* [Problem to work on] The expected answer is the full listing, repeated exactly and free of images.

* [Available data]
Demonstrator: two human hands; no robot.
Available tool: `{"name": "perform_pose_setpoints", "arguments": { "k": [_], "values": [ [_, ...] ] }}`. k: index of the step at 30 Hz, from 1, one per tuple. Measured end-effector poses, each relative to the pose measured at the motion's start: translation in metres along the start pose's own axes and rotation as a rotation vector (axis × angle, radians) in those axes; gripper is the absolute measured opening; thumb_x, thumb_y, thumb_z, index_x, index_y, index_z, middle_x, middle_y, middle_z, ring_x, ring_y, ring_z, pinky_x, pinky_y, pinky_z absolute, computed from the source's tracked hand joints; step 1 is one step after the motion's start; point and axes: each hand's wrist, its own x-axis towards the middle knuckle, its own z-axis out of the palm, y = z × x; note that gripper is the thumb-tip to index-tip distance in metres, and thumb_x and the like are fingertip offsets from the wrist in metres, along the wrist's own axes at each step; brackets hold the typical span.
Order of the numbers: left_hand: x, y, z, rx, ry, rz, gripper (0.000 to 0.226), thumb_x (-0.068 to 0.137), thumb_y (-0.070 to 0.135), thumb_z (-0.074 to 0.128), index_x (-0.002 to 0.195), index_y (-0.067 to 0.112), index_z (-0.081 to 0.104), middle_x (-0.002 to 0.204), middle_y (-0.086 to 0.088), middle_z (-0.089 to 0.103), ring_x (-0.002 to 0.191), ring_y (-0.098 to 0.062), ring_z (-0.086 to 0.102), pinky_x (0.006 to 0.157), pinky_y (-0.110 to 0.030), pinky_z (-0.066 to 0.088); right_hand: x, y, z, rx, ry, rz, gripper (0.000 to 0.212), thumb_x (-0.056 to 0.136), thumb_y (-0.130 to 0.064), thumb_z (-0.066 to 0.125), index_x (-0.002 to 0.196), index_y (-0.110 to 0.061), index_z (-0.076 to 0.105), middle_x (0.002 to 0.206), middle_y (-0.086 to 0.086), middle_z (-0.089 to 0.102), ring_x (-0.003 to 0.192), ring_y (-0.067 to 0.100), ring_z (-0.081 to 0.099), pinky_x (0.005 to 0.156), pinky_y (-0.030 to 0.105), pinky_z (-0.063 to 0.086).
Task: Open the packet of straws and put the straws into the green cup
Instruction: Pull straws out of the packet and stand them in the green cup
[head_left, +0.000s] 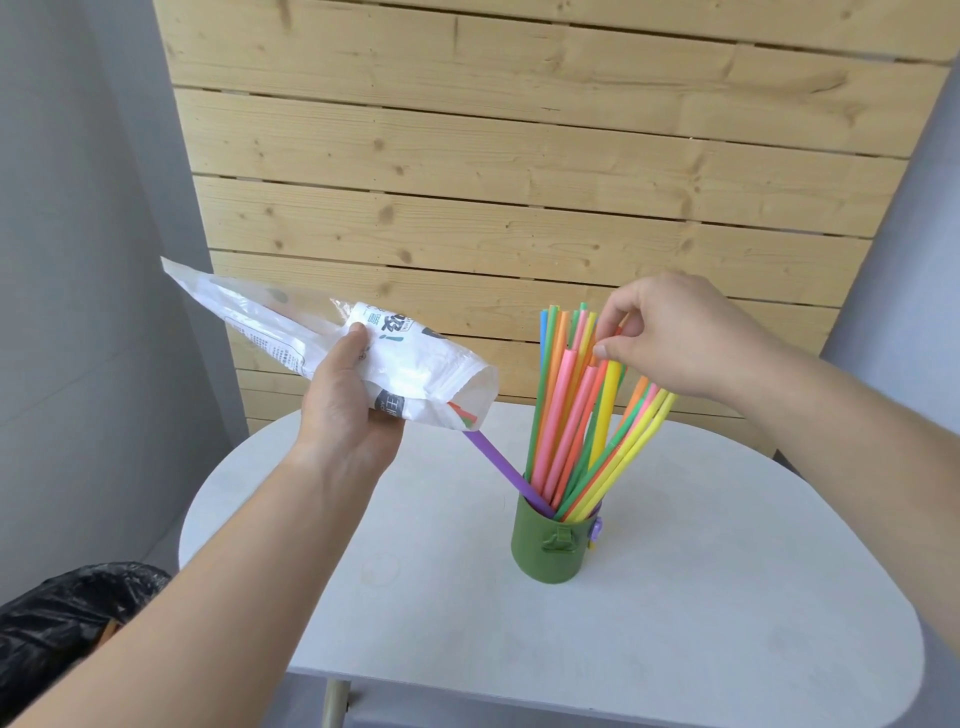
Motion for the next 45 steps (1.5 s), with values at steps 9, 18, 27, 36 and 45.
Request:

* [Solved exercise]
Demonstrator: two human hands; no robot.
Available tool: `{"name": "perform_pose_setpoints", "arguments": { "k": [_], "values": [ [_, ...] ] }}`. k: index of the step at 30 Hz, from 1, one per tuple. Measured end-effector poses, each relative to the pose measured at the motion's start: translation in metres along the start pose's own axes and rotation as a rotation vector (axis × angle, radians) in those axes; gripper is the absolute measured opening; thumb_x, thumb_y, thumb_z, index_x, index_y, index_z, middle_x, middle_y, middle_z, ring_x, ring_y, ring_z, pinky_x, pinky_y, pinky_z absolute, computed from the source's tracked hand joints; step 1 is one step after the motion's start; point and axes: each hand's wrist, its own x-axis towards the middle knuckle, its own z-axis out of the palm, y = z × x; note that gripper is the thumb-tip to index-tip distance in metres, and thumb_x and the like are fingertip offsets from the wrist in metres, along the wrist's own axes at each step; brackets hold the typical span.
Order of the numbers: left_hand: x, y, z, rx, ry, rz, gripper (0.000 to 0.226), thumb_x (-0.068 to 0.137), thumb_y (-0.070 to 0.135), thumb_z (-0.074 to 0.128), index_x (-0.002 to 0.195), index_y (-0.067 to 0.112), index_z (-0.081 to 0.104), middle_x (-0.002 to 0.204), middle_y (-0.086 to 0.088), middle_z (-0.089 to 0.103), ring_x (-0.002 to 0.191), ring_y (-0.098 to 0.062), ring_z (-0.086 to 0.102), pinky_x (0.006 to 0.157), pinky_y (-0.110 to 0.030), pinky_z (-0.066 to 0.088); right_hand: x, y, z, rx, ry, rz, gripper (0.000 to 0.212), thumb_x (-0.056 to 0.136), thumb_y (-0.130 to 0.064), thumb_z (-0.066 to 0.125), index_x (-0.002 to 0.196), index_y (-0.110 to 0.061), index_z (-0.076 to 0.105), middle_x (0.002 to 0.206), middle_y (-0.086 to 0.086), middle_z (-0.089 to 0.102), ring_x (-0.003 to 0.192), ring_y (-0.067 to 0.100), ring_z (-0.081 to 0.099), pinky_x (0.005 to 0.156), pinky_y (-0.030 to 0.105), pinky_z (-0.063 to 0.086).
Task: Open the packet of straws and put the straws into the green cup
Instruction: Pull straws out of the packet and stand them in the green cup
[head_left, +0.000s] 
Motion for the next 45 steps (1.5 s), with values at steps 9, 18, 27, 36 and 45.
Request:

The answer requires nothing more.